Los vándalos volvieron el fin de semana, ahora en el corredor de las colonias Condesa-Roma. Atacaron negocios, destrozaron cristales, rayaron paredes, impusieron el miedo y se marcharon sin que nadie los tocara. No fue una marcha, fue una ofensiva. No fue protesta, fue barbarie disfrazada de causa. Y, como es costumbre, la autoridad brilló por su ausencia. ¿Órdenes de no intervenir? ¿Cálculo político? ¿O simple abandono del Estado?

Esta vez, el pretexto fue el aumento de rentas y el alto costo de habitar en esta zona. Se acusa a los nuevos residentes de gentrificar los barrios, como si el deseo de vivir en un entorno amable y bien conservado fuera un delito. Pero ¿desde cuándo una renta elevada justifica romper vidrios, pintar muros y destruir lo que otros —vecinos, comerciantes, familias— han construido y cuidado?

Me duele especialmente porque hablo de mi colonia, la Condesa. El Parque México, corazón verde de la zona, es mucho más que un jardín urbano. Está dividido por la calle de Michoacán, en uno de cuyos extremos se alza la escultura de una mujer robusta y desnuda —la famosa “chichona”, como le llama medio mundo— obra del escultor Fernando Zúñiga, ícono sensual y maternal que nos recibe sin solemnidad, pero con fuerza, frente a la columna del reloj regalado por la comunidad armenia. Y justo detrás está el Foro Lindbergh, llamado así en honor del piloto estadounidense Charles Lindbergh, que visitó México en 1927, poco después de su vuelo trasatlántico. El foro, al igual que el parque, cuyo nombre real es José de San Martín, fue inaugurado el 25 de octubre de ese mismo año, como símbolo de modernidad y amistad entre pueblos.

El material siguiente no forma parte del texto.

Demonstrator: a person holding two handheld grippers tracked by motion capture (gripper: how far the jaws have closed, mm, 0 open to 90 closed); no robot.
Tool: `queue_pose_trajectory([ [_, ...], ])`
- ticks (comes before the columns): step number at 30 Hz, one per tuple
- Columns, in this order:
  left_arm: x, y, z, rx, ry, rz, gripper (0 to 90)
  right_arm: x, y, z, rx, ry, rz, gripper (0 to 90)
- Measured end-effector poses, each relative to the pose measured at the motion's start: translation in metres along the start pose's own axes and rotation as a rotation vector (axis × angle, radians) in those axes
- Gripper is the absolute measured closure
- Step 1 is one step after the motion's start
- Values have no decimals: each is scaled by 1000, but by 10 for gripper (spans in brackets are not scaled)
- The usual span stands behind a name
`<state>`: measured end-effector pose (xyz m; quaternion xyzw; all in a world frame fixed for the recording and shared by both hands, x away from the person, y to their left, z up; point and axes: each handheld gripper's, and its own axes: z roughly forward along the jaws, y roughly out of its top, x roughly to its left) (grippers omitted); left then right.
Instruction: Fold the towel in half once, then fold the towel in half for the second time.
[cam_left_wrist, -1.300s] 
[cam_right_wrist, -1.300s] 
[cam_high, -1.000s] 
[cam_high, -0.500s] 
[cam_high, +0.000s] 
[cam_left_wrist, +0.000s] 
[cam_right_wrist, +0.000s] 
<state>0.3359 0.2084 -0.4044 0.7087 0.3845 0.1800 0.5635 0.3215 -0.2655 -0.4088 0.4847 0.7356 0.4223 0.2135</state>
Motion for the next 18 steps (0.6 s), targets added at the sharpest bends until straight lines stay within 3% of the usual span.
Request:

Este foro circular, rodeado de bugambilias, no es solo arquitectura. Es un punto de encuentro para vecinos que hacen ejercicio, pasean a sus perros, se asolean, practican box, ensayan bailables, escuchan música o simplemente conviven. Es uno de esos espacios donde la ciudad respira con calma y donde la gente —de distintas edades, clases y estilos— puede coexistir sin miedo. La periferia del parque está salpicada de edificios de estilo art déco, con relieves, portones y balcones que narran otra época, la de la Condesa elegante, racional, viva. Por eso resulta más ofensivo que sea justo aquí donde se descargue una violencia sin sentido. Porque lo que vivimos no es un hecho aislado. Desde hace años, ciertos grupos radicales han recibido carta blanca para imponer su vandalismo bajo la máscara de la protesta social. La policía, cuando aparece, no actúa, está maniatada por un discurso que glorifica el desorden si viene del lado “correcto” ideológicamente.

Y como colofón, el caso grotesco de una mujer que insulta a un policía diciéndole que parece “negro”. Racismo, clasismo y prepotencia en estado puro. Un síntoma más del desprecio a la autoridad, y del cinismo de quienes creen tener permiso para humillar a otro.

Mientras tanto, los vecinos vuelven a pintar, a limpiar, a rehacer. Como si nada. Como si lo ocurrido fuera normal. Pero no lo es. Y si no alzamos la voz, nos volvemos cómplices. Porque detrás de cada piedra arrojada, hay una mano que la mece, y otra que la permite.